Following the money, not humane law. One immediate impact of the Huerta ruling is utter confusion between federal, tribal, and state jurisdiction over crimes on tribal lands. Will tribal members face less protection and more abuse by police? Will sentences be less than in tribal courts? Tribes in Oklahoma have already received $62 million to support increased legal enforcement responsibility after the McGirt decision. Will that be withdrawn?

Oklahoma has spent $10 million on publicity to convince the non-Native public that they need state law enforcement protection from tribes, because tribal territory is claimed to be a “hotbed of crime and drugs.” Oklahoma has already filed 40 different pleas to overturn the McGirt ruling.

The state wants to enrich its coffers by taxing tribal businesses and land (that is, double-taxation) and to control access to natural resources and land usage. A primary goal, no doubt, would be overturning tribal environmental protections, so that corporations can drill, mine, frack, and run pipelines everywhere.

Congress could overrule the Castro-Huerta decision by passing laws, but that would only be a bump in the road for the current campaign to obliterate tribal sovereignty. In the long run, states’ rights politicians’ goals include taxing tribal enterprises to benefit state governments, erasing fishing and hunting rights, overturning tribal environmental laws, and stealing water and mineral resources. In essence the long-term goal is to assimilate Native people and do away with their culture and rights to control their resources.

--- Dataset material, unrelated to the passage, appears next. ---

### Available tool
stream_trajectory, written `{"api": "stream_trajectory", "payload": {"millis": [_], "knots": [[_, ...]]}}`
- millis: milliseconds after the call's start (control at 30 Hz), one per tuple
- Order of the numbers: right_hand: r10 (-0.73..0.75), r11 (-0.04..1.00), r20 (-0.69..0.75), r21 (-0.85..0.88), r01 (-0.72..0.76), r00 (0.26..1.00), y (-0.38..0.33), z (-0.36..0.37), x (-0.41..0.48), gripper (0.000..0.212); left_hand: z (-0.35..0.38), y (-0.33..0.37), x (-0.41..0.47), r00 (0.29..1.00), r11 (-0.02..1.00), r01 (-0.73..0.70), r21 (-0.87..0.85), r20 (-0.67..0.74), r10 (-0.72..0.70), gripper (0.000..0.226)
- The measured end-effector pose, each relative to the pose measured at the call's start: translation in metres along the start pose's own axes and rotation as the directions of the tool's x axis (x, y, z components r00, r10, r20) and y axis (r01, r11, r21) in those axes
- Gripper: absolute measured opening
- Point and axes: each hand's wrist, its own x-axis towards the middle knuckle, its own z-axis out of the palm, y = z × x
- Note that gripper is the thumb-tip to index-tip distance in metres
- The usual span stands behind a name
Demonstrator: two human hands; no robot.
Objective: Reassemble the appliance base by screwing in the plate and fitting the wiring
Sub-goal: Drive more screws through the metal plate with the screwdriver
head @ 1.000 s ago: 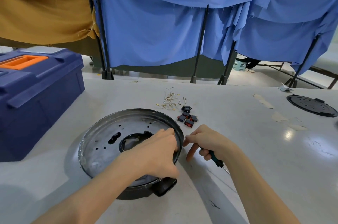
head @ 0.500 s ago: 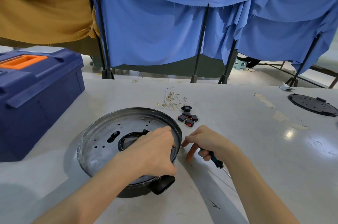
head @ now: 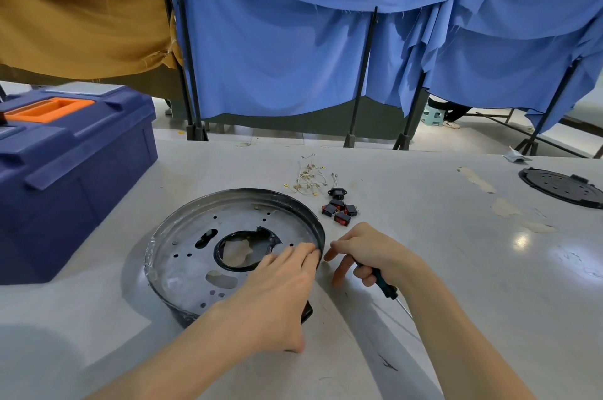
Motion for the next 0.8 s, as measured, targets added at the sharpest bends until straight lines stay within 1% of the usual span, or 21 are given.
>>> {"api": "stream_trajectory", "payload": {"millis": [133, 200, 300, 433, 467, 533, 600, 633, 700, 800], "knots": [[0.002, 1.0, -0.006, 0.001, -0.002, 1.0, -0.001, 0.002, -0.001, 0.028, -0.001, 0.002, -0.003, 0.998, 0.998, 0.014, -0.063, -0.063, -0.018, 0.083], [0.003, 1.0, -0.008, -0.003, -0.003, 1.0, -0.001, 0.002, -0.001, 0.028, -0.005, 0.004, -0.005, 0.998, 0.999, 0.021, -0.045, -0.066, -0.024, 0.074], [0.011, 1.0, -0.005, -0.009, -0.011, 1.0, -0.001, 0.002, -0.001, 0.028, -0.012, 0.003, -0.004, 0.996, 0.999, 0.048, -0.011, -0.08, -0.049, 0.071], [-0.005, 1.0, 0.057, -0.008, 0.005, 0.998, 0.001, 0.0, -0.002, 0.025, -0.033, -0.007, 0.003, 0.993, 0.995, 0.078, -0.062, -0.085, -0.083, 0.064], [-0.018, 1.0, 0.079, 0.0, 0.019, 0.997, 0.001, -0.001, -0.003, 0.023, -0.039, -0.01, 0.006, 0.993, 0.994, 0.081, -0.08, -0.074, -0.087, 0.065], [-0.053, 0.998, 0.115, 0.027, 0.05, 0.992, -0.001, -0.002, -0.006, 0.02, -0.052, -0.017, 0.012, 0.995, 0.987, 0.093, -0.133, -0.027, -0.098, 0.076], [-0.094, 0.994, 0.142, 0.076, 0.083, 0.985, -0.004, -0.002, -0.009, 0.019, -0.063, -0.021, 0.016, 0.993, 0.973, 0.116, -0.198, 0.008, -0.117, 0.087], [-0.117, 0.989, 0.154, 0.109, 0.101, 0.981, -0.006, -0.002, -0.011, 0.018, -0.069, -0.023, 0.018, 0.992, 0.966, 0.122, -0.229, 0.01, -0.124, 0.089], [-0.175, 0.972, 0.166, 0.186, 0.144, 0.97, -0.011, -0.003, -0.016, 0.019, -0.078, -0.025, 0.02, 0.993, 0.947, 0.107, -0.302, -0.014, -0.116, 0.088], [-0.289, 0.927, 0.155, 0.291, 0.236, 0.945, -0.018, -0.004, -0.023, 0.024, -0.092, -0.029, 0.021, 0.99, 0.91, 0.067, -0.409, -0.083, -0.11, 0.083]]}}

Next session the Supreme Court will hear the Brackeen v. Haaland case, an attempt to overturn the Indian Child Welfare Act and break up families, steal tribal children, and erase culture based on the claim that tribes are not nations but races. (See “Native children and sovereignty targeted by right-wing lawsuits” at socialism.com.)

The right-wing majority of the Supreme Court is pushing their agenda — a campaign of genocide on this continent’s earliest inhabitants. It will take determined, collaborative organizing among all civil and human rights activists and groups to defend Native sovereignty and stymie big-money moguls’ attacks on Indian Country.